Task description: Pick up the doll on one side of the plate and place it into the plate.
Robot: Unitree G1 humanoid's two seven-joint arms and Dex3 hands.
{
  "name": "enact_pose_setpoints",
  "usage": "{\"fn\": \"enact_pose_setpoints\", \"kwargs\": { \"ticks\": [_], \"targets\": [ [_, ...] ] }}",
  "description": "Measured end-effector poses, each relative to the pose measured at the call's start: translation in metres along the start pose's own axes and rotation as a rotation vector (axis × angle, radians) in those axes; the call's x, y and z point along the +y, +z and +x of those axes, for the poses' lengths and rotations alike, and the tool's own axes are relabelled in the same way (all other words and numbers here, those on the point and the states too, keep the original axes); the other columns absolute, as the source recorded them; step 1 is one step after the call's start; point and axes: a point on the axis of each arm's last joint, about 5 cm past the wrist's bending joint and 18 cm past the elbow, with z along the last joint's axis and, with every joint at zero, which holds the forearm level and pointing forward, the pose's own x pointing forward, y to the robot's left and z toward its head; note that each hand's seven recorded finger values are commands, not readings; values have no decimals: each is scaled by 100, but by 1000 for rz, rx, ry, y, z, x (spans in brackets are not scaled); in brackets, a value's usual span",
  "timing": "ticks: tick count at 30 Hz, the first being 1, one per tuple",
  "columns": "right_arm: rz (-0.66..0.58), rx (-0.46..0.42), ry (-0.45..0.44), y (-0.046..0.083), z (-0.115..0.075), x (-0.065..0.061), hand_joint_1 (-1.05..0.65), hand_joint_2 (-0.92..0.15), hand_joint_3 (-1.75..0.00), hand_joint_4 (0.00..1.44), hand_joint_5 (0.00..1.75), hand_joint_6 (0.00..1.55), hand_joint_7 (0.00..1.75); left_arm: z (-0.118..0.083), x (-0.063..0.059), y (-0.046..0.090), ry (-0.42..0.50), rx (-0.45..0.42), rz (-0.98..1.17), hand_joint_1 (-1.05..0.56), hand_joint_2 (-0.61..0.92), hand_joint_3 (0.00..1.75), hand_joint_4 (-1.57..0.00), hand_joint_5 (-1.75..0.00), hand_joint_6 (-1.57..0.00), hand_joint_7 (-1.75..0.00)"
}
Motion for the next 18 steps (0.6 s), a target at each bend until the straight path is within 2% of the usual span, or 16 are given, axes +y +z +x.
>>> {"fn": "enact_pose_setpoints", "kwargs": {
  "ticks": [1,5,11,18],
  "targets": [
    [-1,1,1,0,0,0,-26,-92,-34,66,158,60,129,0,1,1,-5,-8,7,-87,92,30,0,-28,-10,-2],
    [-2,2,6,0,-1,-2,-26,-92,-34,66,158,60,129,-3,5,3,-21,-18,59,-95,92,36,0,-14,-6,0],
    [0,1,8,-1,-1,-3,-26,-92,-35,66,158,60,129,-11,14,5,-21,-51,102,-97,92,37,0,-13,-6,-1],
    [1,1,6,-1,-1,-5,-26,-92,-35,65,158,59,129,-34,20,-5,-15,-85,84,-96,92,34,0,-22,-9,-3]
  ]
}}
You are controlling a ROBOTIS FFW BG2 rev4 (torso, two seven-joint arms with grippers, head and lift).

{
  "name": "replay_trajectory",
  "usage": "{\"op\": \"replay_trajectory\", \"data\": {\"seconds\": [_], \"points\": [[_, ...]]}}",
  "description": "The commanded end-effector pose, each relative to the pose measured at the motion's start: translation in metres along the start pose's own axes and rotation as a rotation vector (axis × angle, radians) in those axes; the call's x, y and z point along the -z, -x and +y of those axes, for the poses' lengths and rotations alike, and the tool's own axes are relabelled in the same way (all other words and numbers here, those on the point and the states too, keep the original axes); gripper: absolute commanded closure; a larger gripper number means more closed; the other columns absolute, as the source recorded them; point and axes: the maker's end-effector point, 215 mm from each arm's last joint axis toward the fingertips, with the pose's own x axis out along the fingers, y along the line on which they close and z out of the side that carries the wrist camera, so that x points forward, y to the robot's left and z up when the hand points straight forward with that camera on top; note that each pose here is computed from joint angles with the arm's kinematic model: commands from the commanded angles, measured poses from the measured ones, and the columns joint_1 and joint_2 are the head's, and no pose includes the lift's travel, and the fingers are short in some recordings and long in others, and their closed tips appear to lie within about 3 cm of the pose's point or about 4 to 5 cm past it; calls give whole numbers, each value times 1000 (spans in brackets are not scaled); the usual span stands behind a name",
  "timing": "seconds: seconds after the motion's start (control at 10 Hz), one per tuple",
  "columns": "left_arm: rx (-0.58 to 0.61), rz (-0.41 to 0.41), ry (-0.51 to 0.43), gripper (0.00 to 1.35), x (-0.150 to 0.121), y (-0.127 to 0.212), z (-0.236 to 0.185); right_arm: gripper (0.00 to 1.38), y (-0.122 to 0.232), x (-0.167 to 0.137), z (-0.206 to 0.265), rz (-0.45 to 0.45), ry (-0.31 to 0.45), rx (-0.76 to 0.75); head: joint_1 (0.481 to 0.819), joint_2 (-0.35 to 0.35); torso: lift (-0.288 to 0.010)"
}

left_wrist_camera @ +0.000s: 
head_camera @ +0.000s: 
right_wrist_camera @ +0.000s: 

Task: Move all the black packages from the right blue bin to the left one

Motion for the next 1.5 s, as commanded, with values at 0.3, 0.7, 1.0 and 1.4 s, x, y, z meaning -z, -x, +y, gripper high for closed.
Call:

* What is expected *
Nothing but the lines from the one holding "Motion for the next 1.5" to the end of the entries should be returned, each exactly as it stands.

* Written solution *
Motion for the next 1.5 s, as commanded, with values at 0.3, 0.7, 1.0 and 1.4 s, x, y, z meaning -z, -x, +y, gripper high for closed.
Call:

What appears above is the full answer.